The default pvfs2 configuration files (and matching #define's in
pvfs2-server.h) list the following job timeout values:
ServerJobBMITimeoutSecs 30
ServerJobFlowTimeoutSecs 30
ClientJobBMITimeoutSecs 300
ClientJobFlowTimeoutSecs 300
The flow timeouts trigger when X seconds have passed without moving any
data, while the BMI timeouts trigger if the entire operation hasn't
completed in X seconds.
This means that on the server side, each individual Trove write
operation (broken into 256K chunks) has to complete within 30 seconds,
or else it will cause a write flow timeout to trigger and the flow will
be cancelled (to be restarted by the client).
We have recently found some test scenarios where 30 seconds isn't really
long enough. In particular, if you have the following combination:
- fast server with a lot of RAM
- relatively high latency storage (old SAN hardware)

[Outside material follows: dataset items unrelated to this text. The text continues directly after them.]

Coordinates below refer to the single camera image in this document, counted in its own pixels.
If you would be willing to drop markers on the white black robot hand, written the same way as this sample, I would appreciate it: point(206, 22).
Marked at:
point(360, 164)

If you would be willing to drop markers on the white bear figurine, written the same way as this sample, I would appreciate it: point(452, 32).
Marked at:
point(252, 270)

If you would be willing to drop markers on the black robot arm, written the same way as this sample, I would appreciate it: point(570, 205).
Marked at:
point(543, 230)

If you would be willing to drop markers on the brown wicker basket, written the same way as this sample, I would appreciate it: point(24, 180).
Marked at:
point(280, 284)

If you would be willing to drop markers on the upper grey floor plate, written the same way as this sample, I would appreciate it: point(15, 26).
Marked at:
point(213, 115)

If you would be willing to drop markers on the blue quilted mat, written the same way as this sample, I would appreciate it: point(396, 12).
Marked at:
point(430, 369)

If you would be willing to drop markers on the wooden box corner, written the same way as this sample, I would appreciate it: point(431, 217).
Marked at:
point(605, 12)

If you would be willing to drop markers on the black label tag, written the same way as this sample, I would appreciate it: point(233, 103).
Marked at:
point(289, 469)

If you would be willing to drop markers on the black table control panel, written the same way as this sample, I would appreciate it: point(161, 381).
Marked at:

- very heavy write workload
If the system isn't tuned any (more on that in a later email), then what
happens is the server cooks along accepting writes into its buffer cache
until the buffer cache is practically exhausted. At that point it then
tries to flush an enormous amount of data to the storage device, which
has to hop over hba, switch, controller, raid etc. to get that data out.
During this time newly posted writes will take a long time to complete.
The end result is that we can see even with standalone benchmarks that
occasionally writes will take as long as 50 seconds to finish, despite
the fact that they are only 256K in size.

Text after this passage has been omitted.